_EXERCISE DETAILS_:
Given the listing below, the answer must be only the number of lines containing the string "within".

────────

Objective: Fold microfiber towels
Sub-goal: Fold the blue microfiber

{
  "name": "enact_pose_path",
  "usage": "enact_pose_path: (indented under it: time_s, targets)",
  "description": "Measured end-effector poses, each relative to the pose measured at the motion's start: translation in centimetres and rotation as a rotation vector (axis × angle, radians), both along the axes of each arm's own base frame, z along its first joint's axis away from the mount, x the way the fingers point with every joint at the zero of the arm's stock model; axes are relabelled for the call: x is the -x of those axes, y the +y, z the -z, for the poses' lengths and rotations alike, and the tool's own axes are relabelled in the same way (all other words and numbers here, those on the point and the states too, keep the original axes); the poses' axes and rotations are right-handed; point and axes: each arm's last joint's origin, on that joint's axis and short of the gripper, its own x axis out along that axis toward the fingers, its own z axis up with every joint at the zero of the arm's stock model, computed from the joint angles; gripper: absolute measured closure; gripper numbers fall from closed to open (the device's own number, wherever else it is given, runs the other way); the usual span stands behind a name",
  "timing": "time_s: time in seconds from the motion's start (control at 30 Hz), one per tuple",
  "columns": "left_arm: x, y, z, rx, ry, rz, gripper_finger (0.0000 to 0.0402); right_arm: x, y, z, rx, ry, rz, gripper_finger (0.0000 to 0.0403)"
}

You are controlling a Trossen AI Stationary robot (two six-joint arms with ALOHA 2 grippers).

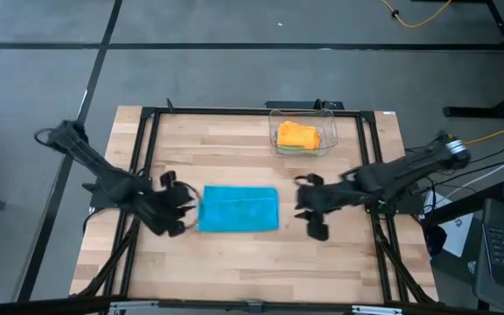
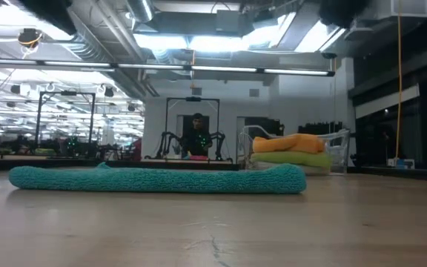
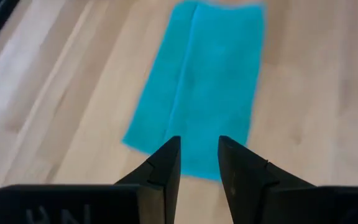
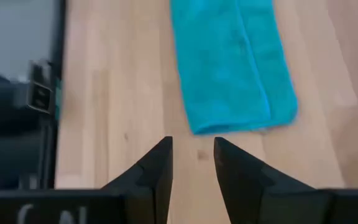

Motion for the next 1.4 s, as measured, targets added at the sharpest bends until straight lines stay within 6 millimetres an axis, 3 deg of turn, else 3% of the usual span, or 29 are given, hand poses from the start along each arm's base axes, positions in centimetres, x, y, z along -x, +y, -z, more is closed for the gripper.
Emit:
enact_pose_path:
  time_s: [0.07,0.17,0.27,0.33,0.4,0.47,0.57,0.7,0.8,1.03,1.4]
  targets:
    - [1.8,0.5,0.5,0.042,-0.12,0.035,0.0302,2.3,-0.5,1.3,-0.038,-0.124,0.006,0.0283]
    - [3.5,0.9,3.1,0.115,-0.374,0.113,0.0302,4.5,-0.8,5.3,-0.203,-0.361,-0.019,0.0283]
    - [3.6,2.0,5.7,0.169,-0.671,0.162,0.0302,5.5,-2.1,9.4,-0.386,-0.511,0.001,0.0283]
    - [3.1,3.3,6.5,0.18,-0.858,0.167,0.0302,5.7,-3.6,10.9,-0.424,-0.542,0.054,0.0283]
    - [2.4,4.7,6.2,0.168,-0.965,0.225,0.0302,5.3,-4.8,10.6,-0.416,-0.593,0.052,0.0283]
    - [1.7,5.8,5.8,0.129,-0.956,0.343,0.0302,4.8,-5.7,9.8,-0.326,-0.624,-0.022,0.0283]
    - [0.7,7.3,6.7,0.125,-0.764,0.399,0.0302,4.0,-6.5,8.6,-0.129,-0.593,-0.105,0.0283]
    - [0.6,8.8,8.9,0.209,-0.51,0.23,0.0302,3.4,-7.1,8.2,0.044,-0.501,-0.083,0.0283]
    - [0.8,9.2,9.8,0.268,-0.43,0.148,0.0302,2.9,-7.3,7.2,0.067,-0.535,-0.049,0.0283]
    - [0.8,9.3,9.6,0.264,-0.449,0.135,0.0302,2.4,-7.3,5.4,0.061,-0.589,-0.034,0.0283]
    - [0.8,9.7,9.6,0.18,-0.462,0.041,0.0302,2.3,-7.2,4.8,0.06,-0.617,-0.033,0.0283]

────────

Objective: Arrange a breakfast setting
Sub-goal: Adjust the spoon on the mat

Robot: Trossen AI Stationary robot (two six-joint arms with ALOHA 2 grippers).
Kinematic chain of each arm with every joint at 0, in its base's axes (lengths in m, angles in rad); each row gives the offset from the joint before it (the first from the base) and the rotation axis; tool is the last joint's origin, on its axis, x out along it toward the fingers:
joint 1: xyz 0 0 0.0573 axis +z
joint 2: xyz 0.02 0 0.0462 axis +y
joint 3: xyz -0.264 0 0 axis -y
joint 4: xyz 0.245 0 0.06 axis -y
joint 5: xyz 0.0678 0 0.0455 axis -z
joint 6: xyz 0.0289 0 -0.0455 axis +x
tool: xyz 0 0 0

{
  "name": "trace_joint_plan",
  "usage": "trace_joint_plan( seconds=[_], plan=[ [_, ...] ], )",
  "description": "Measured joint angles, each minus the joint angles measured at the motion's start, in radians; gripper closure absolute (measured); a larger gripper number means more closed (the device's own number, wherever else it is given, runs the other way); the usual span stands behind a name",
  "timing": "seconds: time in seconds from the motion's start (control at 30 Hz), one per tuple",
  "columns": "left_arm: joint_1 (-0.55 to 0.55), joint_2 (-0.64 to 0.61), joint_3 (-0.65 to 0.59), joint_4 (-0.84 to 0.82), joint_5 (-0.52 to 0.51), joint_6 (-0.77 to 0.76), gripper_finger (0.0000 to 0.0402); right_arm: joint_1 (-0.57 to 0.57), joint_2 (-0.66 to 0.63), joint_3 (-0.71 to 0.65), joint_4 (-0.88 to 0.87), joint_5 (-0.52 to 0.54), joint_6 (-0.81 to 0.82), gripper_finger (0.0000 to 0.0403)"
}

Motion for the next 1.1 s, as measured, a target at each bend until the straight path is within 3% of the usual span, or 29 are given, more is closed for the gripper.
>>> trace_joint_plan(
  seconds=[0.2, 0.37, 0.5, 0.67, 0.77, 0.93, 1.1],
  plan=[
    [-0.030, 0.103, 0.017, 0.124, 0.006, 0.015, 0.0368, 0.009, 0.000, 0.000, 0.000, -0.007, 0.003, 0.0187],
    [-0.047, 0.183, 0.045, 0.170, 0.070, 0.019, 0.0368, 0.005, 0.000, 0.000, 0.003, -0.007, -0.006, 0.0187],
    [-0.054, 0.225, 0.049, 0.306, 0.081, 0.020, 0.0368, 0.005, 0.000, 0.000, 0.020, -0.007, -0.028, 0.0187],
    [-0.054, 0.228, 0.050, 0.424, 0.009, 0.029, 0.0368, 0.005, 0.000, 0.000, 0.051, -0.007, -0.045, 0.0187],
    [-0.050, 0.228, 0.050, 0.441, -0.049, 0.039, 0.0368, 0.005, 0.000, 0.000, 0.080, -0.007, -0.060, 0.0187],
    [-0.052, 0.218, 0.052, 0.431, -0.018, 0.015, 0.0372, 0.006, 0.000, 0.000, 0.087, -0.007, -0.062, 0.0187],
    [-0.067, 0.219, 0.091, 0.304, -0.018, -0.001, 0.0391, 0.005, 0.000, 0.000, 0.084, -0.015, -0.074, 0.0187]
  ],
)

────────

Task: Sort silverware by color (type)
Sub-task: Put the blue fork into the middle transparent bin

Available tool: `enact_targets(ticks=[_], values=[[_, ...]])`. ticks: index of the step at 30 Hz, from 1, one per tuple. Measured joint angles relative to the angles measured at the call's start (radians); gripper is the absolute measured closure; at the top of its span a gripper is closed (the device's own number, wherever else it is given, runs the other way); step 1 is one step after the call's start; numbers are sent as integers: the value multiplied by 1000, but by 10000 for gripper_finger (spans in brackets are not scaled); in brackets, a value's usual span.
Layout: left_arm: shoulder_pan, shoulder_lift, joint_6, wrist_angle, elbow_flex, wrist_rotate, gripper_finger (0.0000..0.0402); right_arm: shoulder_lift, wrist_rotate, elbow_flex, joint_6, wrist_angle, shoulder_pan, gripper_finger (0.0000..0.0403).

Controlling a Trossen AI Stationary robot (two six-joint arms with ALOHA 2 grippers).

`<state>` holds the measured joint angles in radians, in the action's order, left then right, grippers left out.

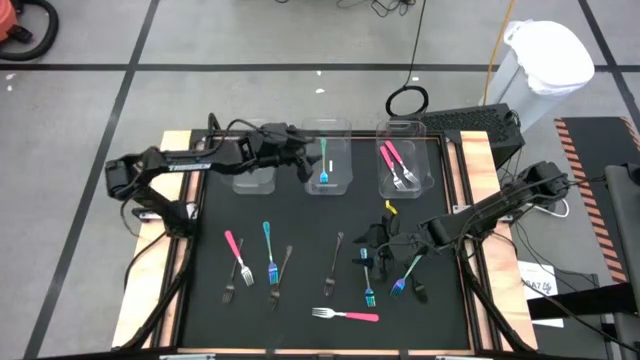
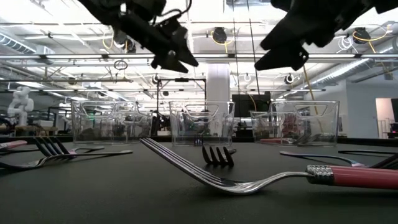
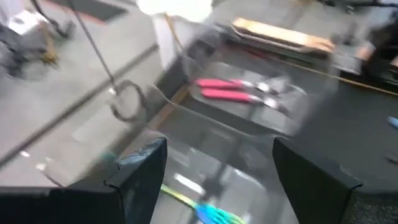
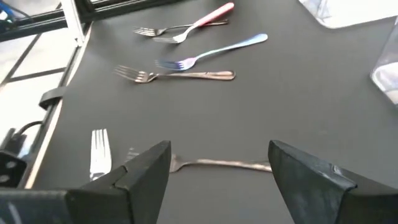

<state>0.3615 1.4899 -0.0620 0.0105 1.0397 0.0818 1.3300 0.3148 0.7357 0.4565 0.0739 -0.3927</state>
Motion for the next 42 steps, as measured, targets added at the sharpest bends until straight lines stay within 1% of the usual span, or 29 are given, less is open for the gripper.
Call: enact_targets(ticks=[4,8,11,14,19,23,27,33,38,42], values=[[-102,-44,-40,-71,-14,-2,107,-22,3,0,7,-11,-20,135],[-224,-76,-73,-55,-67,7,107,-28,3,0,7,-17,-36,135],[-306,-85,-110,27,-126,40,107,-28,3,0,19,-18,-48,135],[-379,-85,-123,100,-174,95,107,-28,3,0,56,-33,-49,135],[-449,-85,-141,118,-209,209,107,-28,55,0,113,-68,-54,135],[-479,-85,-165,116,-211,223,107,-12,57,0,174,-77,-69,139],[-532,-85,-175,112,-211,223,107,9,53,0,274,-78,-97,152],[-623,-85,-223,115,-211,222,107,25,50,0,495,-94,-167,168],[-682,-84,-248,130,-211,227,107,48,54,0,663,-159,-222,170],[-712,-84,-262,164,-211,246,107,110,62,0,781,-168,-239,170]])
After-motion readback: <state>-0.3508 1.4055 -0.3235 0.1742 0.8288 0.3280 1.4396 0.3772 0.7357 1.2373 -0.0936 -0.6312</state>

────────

_SOLUTION TO THE EXERCISE_:
3